Sebastian Kraemer, Managing Partner und Geschäftsführer Adcombi DACH – Foto: Adcombi

Der Anbieter für Werbesoftware Adcombi stellt eine neue Technologie vor, die Geotargeting auf Mobiltelefonen verbessert und Streuverluste vermindert. Der Schlüssel: Polygon-Werkzeug statt Kreis-Radius.

Anzeige

Das zentrale Problem des Geotargetings auf Mobiltelefonen liegt im kreisförmigen Radius. Bucht man in einem Tool ein Werbegebiet, wird meist ein kreisförmiger Radius definiert. So zum Beispiel auf Instagram. Wer alle Menschen in einer Stadt erreichen will, der muss den Radius gezwungenermaßen so legen, dass er an manchen Stellen über den Stadtrand hinausragt. Dabei entstehen Streuverluste. Klar: Eine Werbung ist für die Bewohner*innen einer bestimmten Stadt relevant. Für die Nachbarstädter*innen aber nicht mehr, die durch den kreisförmigen Radius zum Teil mit erreicht werden.

Das Tool ermöglicht es, ein Zielgebiet präzise nachzuzeichnen – Foto: Adcombi

Die Lösung liegt im Polygon-Targeting. Das neue Tool des Werbesoftwareanbieters Adcombi ermöglicht es, den geografischen Zuschnitt des gewünschten Werbegebiets präzise nachzuzeichnen.

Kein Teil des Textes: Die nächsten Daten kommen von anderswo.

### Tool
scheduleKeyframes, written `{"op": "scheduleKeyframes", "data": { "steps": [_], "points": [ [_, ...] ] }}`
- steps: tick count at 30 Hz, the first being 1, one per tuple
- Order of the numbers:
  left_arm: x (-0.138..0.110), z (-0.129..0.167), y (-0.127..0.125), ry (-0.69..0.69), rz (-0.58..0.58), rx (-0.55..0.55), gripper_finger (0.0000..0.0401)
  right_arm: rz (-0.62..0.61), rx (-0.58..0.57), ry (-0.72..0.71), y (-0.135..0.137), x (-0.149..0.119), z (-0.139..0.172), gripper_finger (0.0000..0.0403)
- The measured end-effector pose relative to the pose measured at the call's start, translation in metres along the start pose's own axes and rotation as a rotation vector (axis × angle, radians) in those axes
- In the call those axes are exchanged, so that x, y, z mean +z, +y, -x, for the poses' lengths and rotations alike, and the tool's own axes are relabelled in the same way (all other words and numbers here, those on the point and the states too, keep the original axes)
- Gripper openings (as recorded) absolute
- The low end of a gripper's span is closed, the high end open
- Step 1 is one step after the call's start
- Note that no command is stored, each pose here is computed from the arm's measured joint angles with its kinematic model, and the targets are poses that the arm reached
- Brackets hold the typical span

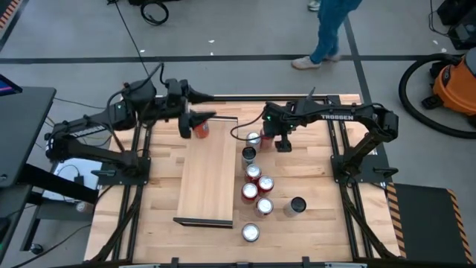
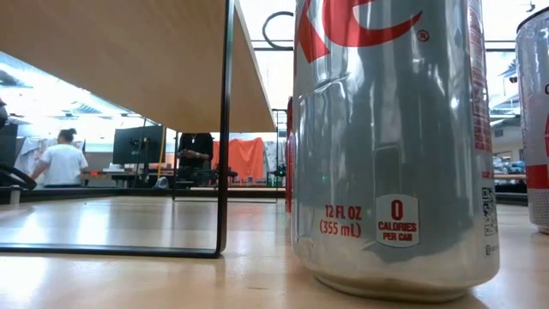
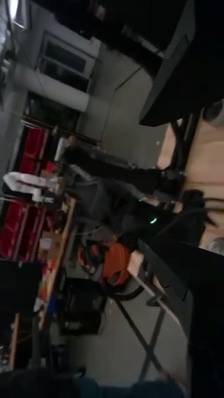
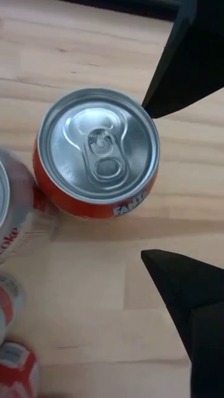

Zum Beispiel eine Stadtgrenze. Die Gebietsabdeckung liegt laut eigenen Angaben bei rund 95 Prozent. Dadurch werden Streuverluste vermindert.

Sebastian Kraemer, Managing Partner und Geschäftsführer Adcombi DACH: „Mit Polygon-Targeting lösen wir ein seit Langem bestehendes  Problem im In-App-Advertising. Wir erschließen diesen Kanal damit besser für das Geotargeting.“

Die Mediaagentur UM gehört zu den ersten Kunden. Inga Schlebusch, Managing Partner bei UM: „Mobile gewinnt im lokalen und regionalen Marketing immer mehr  an Bedeutung. Mit der smarten Lösung von Adcombi können wir In-App-Advertising auch für lokale Kampagnen nutzen und Zielgruppen effizienter erreichen“.